The problem: Copy every line of the following data that includes the string "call".

::: Data excerpt :::

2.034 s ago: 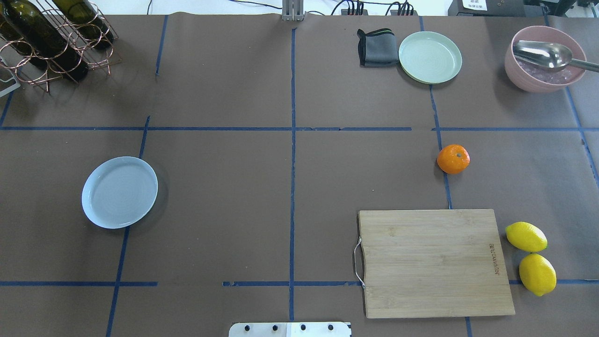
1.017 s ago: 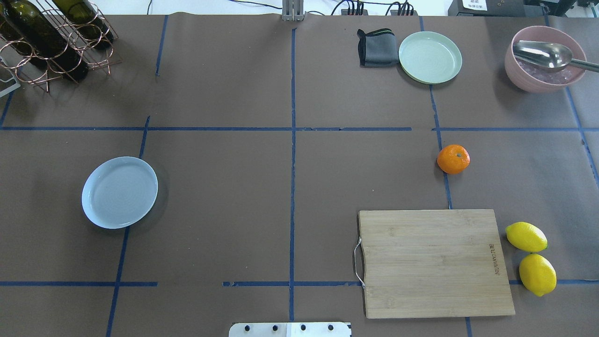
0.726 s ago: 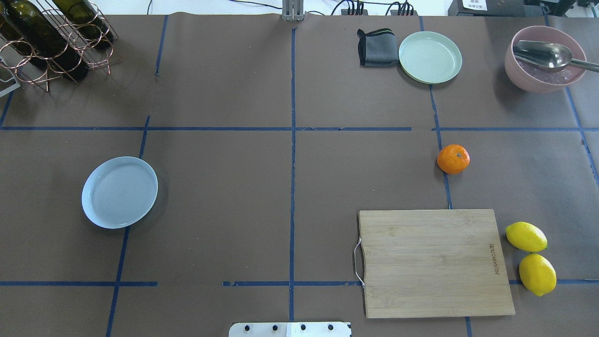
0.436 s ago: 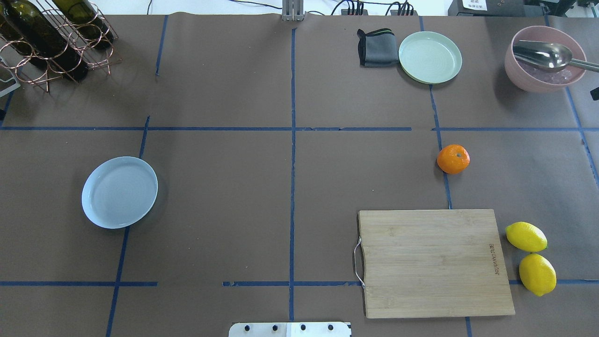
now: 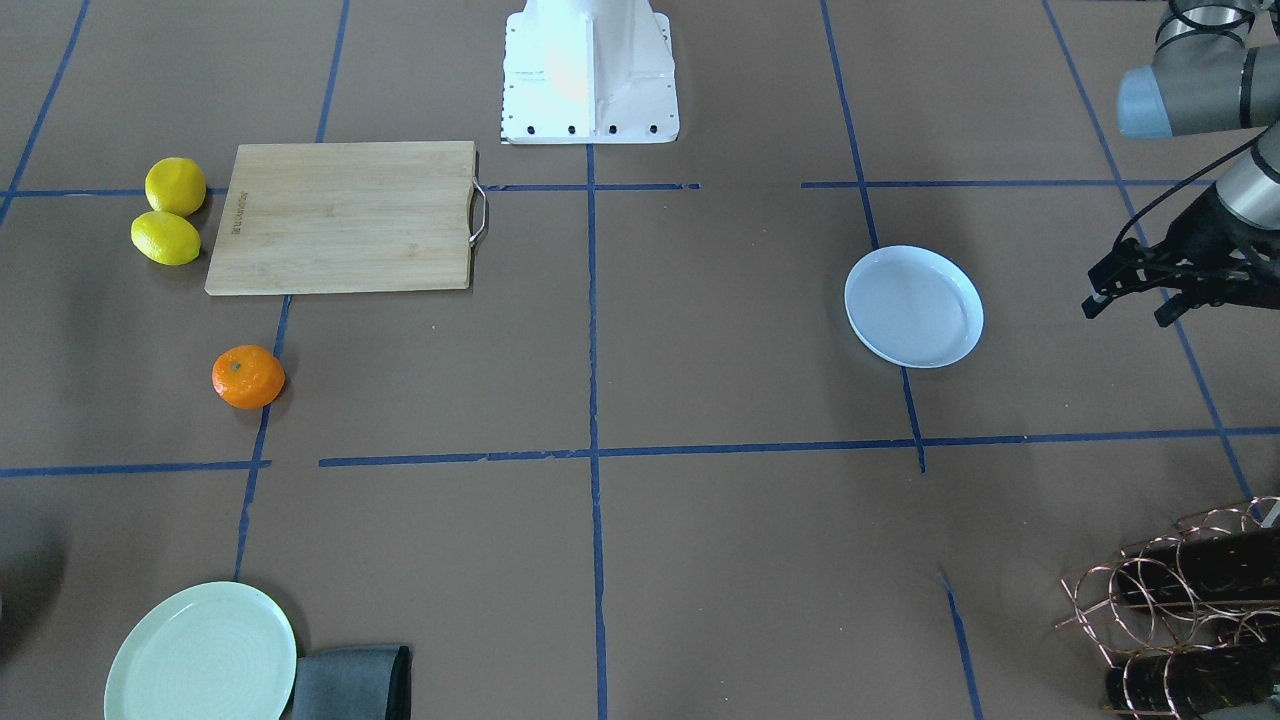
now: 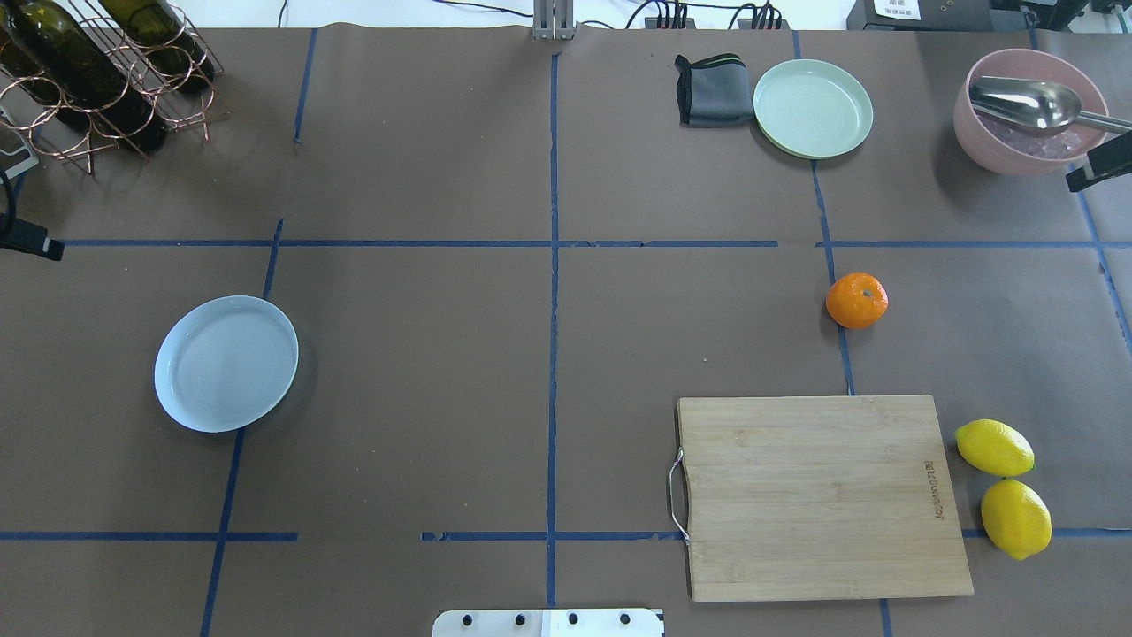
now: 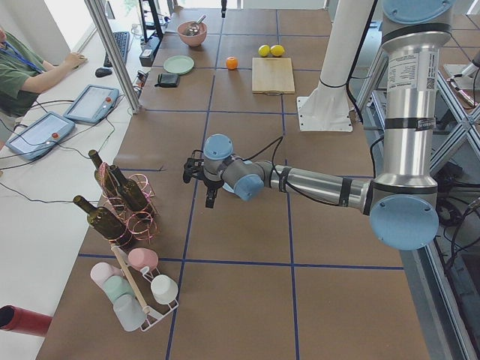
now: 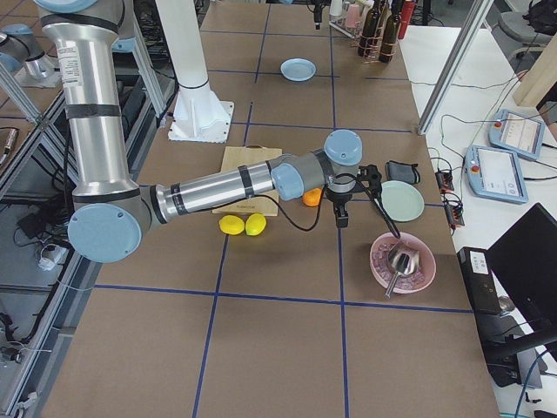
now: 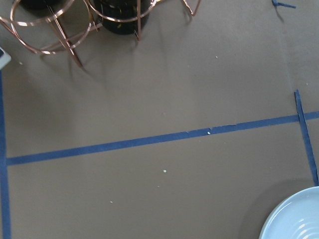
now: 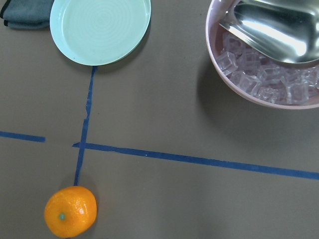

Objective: Pick orange to plate
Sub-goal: 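Move the left gripper to the light blue plate's rim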

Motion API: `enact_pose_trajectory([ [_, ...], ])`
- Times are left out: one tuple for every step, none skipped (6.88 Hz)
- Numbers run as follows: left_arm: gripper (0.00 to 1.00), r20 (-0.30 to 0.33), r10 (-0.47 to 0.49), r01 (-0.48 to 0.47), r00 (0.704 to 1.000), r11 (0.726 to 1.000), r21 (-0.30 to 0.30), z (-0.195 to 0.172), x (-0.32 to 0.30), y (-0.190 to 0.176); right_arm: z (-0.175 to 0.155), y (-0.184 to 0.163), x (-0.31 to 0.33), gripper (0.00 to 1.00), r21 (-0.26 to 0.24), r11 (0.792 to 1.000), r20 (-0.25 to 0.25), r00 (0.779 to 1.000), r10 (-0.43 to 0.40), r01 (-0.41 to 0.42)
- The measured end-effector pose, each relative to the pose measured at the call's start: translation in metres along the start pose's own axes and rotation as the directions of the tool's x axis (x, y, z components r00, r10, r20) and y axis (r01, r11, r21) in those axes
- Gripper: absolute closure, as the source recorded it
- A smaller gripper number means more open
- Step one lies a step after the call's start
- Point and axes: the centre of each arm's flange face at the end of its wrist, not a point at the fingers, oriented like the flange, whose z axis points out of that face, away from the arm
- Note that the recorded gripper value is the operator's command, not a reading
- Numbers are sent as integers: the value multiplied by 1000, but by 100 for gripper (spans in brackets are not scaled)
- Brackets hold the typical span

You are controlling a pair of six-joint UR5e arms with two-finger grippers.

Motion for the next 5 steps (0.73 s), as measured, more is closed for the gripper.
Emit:
enact_pose_trajectory([
  [0, 8, -39, 39, 999, 999, 5, 19, 16, 13, 6, 1, -9, 0, 1, 1000, 10, 1000, 10, -10],
  [0, 21, -72, 72, 997, 997, 7, 39, 33, 27, 11, 0, -18, 0, -2, 1000, 17, 1000, 19, -19],
  [0, 22, -100, 100, 995, 995, 8, 57, 47, 41, 15, 0, -27, 0, -9, 1000, 22, 999, 29, -28],
  [3, 19, -123, 123, 992, 992, 7, 72, 58, 53, 20, 1, -35, 0, -15, 999, 25, 999, 38, -37],
  [6, 19, -137, 136, 990, 991, 11, 82, 64, 61, 22, 1, -40, 0, -18, 999, 26, 999, 45, -44],
])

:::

Answer box:
- The measured end-effector pose, each relative to the pose measured at the call's start: translation in metres along the start pose's own axes and rotation as the directions of the tool's x axis (x, y, z components r00, r10, r20) and y axis (r01, r11, r21) in those axes
- Step one lies a step after the call's start

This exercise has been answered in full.